Try   HackMD

Wetware Cluster Membership

How indexed queries to a node's routing table are performed remotely, and how the results are efficiently streamed.

Preliminaries: Cluster Membership and the Routing Table

Wetware nodes form a cluster in which peers maintain a mutual awareness of each other. This mutual awareness is provided by the cluster.RoutingTable interface. The routing table maintains an indexed set of routing.Records, each of which is periodically broadcast by a peer as a form of heartbeat and contains routing information and metadata about its originator.

For convenience, here is routing.Record:

// Record is an entry in the routing table.
type Record interface {
    // Server ID is a globally unique identifier for
    // the server instance. It changes each time the
    // server is restarted, which allows "instances"
    // to be distinguished from the permanent peer
    // identity.
    Server() ID

    // Peer returns the libp2p peer ID, which is
    // derived from the node's public key.  In a
    // production setting, this identifier will
    // be persisted across node restarts.
    Peer() peer.ID

    // Seq returns the sequence number (i.e. a
    // monotonic logical clock) that is used to
    // identify the record's version.  Only the
    // latest Record should be retained.
    Seq() uint64

    // TTL indicates the timespan within which
    // a subsequent record with a higher sequence
    // number is expected to be observed by peers.
    // The routing table SHOULD drop records whose
    // TTL has elapsed.
    TTL() time.Duration

    // Host is an optional string that provides the
    // hostname for the network host that underlies
    // the peer.  Note that multiple peers may co-
    // locate on a single physical host, and that
    // the host string MAY be empty.
    Host() (string, error)

    // Meta returns a list of key-value pairs that
    // contain optional, user-provided metadata.
    // Common uses include e.g. AWS region.
    Meta() (Meta, error)
}

The routing table is responsible for expiring stale entries, i.e. entries for which either (1) the TTL has expired or (2) a new record with a higher sequence number was received. This provides an inconsistent but available system for propagating and querying cluster-membership state. As a design principle, Wetware is a PA/EL system that supports other consistency tradeoffs at the application layer.

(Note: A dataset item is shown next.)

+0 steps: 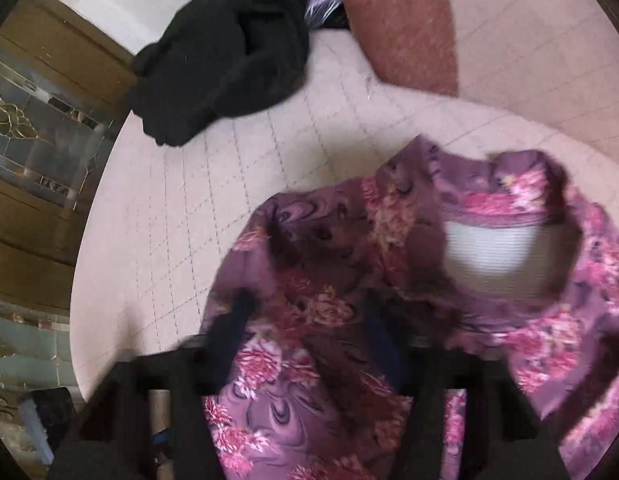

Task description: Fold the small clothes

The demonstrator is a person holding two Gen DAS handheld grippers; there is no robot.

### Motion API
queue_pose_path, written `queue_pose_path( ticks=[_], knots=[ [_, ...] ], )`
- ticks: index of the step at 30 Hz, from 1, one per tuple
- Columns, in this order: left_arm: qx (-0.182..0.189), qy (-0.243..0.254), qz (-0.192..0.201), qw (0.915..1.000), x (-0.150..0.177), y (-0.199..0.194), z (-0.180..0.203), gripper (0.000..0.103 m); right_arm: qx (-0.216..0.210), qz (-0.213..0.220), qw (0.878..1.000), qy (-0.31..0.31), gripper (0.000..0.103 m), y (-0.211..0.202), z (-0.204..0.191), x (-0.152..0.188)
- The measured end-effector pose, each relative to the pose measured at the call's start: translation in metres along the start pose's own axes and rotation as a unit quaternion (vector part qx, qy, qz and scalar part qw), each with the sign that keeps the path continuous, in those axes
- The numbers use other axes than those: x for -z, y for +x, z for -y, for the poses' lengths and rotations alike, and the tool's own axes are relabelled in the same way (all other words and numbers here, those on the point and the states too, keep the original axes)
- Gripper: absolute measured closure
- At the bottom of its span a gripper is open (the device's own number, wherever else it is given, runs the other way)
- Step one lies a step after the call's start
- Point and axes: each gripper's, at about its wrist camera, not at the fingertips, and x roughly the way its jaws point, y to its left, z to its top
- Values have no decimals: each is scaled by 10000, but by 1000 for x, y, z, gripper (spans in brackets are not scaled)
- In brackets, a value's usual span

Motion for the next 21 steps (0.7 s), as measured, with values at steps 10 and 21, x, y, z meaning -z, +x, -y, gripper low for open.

Introducing Indexed Queries

Users and applications can perform indexed queries against the routing table to obtain the set of peers matching some constraints. For instance, at the command line:

ww ls WHERE region=us-east-1  # metadata field 'region'

or

ww ls WHERE host=my-hostname  # hostname

In both cases, queries are prefixed-matched against entries in the routing table, and all matching entries are streamed back to the client. Streaming is performed via Cap'n Proto RPC, which supports streaming RPC calls with BBR flow control. Additionally, indexed lookups are performed on the cluster node, not the client, so only matching entries are sent over the wire. This architecture makes it possible to efficiently query nodes in very large clusters.

Implementation of Indexed Queries

To undertand how Wetware's indexed queries are implemented, let us trace the path of a request originating at the command line as it makes its way to a node in the cluster and observe how it is processed on the remote end. Along the way, we will observe several distict features of the Wetware architecture.

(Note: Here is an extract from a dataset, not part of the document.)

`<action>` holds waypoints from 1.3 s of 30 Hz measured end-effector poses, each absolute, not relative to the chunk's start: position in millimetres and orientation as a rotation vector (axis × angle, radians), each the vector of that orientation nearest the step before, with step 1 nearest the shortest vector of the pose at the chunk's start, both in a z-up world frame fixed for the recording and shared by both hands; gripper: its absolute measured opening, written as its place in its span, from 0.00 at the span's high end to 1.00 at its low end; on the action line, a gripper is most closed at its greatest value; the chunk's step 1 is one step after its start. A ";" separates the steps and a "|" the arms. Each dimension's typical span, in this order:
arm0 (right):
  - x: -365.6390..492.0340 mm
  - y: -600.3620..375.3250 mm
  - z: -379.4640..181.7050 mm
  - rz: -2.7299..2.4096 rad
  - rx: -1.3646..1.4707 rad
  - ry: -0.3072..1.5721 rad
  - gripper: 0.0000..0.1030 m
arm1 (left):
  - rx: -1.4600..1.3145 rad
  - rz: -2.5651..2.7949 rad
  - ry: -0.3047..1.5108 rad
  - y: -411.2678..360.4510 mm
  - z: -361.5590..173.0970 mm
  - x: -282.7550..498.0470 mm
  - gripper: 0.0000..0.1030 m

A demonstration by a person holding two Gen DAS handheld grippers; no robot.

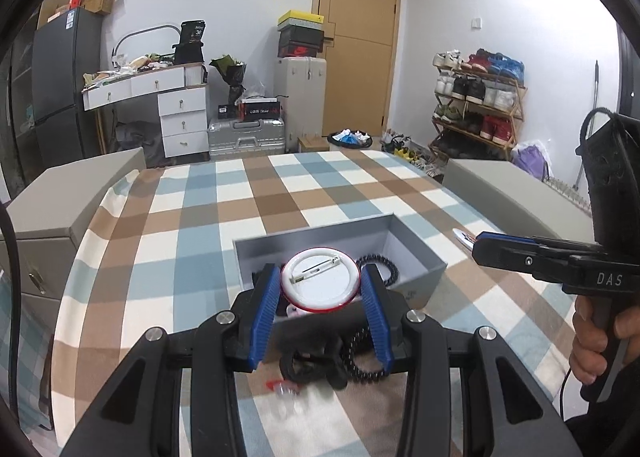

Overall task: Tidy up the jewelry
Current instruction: 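Lift both round badges and carry them over the gray box, then lower both badges into the gray box and open both grippers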

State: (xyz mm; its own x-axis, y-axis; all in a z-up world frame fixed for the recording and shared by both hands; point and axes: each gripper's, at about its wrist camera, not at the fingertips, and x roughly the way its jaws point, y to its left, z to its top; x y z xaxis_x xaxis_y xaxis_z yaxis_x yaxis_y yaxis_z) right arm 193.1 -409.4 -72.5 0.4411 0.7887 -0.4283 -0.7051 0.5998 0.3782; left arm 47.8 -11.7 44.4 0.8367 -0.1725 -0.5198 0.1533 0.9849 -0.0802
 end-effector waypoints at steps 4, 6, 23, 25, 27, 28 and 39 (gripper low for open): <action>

Note: most links point to code in the v0.1.0 branch, which is the most up-to-date. However, I have not yet migrated support for indexes in thels CLI command to v0.1.0, so links to CLI code will point to the master branch. Please don't be alarmed. There are no meaningful differences between these versions.

Let's begin by having a look at the main function for the ls command, here.

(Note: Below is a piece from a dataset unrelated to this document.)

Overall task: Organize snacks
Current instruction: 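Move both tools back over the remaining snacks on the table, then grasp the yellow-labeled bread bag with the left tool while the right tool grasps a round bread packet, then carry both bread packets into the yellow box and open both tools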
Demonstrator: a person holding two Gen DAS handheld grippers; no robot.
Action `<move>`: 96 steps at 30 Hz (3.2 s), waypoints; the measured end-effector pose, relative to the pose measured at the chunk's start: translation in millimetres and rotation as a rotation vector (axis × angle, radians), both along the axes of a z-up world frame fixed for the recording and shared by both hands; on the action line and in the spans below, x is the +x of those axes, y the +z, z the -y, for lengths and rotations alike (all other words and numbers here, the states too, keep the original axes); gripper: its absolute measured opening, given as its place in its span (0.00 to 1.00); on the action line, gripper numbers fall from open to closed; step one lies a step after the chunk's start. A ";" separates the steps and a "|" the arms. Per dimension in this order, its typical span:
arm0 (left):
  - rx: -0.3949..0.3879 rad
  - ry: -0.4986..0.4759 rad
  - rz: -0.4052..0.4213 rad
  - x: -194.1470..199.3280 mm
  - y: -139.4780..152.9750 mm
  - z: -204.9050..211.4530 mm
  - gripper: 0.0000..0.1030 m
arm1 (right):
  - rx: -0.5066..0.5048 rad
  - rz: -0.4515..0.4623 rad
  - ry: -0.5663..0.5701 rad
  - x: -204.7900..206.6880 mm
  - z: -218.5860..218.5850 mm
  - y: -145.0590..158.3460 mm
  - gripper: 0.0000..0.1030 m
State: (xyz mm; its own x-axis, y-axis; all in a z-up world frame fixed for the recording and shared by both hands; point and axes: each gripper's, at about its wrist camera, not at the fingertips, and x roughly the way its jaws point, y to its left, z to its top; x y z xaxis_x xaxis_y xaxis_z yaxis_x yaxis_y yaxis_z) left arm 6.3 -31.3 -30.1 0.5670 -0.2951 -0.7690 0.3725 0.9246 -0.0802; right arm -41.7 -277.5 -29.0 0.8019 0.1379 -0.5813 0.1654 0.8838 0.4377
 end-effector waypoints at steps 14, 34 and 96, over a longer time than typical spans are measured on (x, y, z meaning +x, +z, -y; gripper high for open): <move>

func ls() cli.ActionFunc {
	return func(c *cli.Context) error {
		view, release := node.View(c.Context)
		defer release()

		it, release := view.Iter(c.Context, query(c))
		defer release()

		return render(it, formatter(c))
	}
}

The ls function returns a callback that will be invoked b the CLI library when the ls command is executed. The node symbol is a client object pointing to an individual node in the cluster. It was obtained during application startup through a hook in the CLI library that uses Wetware's pluggable peer discovery system to find and connect to a peer in the cluster.

In the first step, we call the View function to obtain a view.View type. The View is an object capability that allows the owner to perform queries against the node's routing table, i.e it provides the caller of the capability with the node's view of the cluster.

Wetware and Object Capabilities. Wetware uses object capabilities for access control. In Wetware, object capabilities are Cap'n Proto interface types, which act as unforgeable references to remote objects, providing a robust security model. Practically speaking, the Cap'n Proto schema compiler produces Go code for the types found in api/*.capnp. Interface types are compiled to special Go structs whose method calls map onto latency-optimize, asynchronous RPC.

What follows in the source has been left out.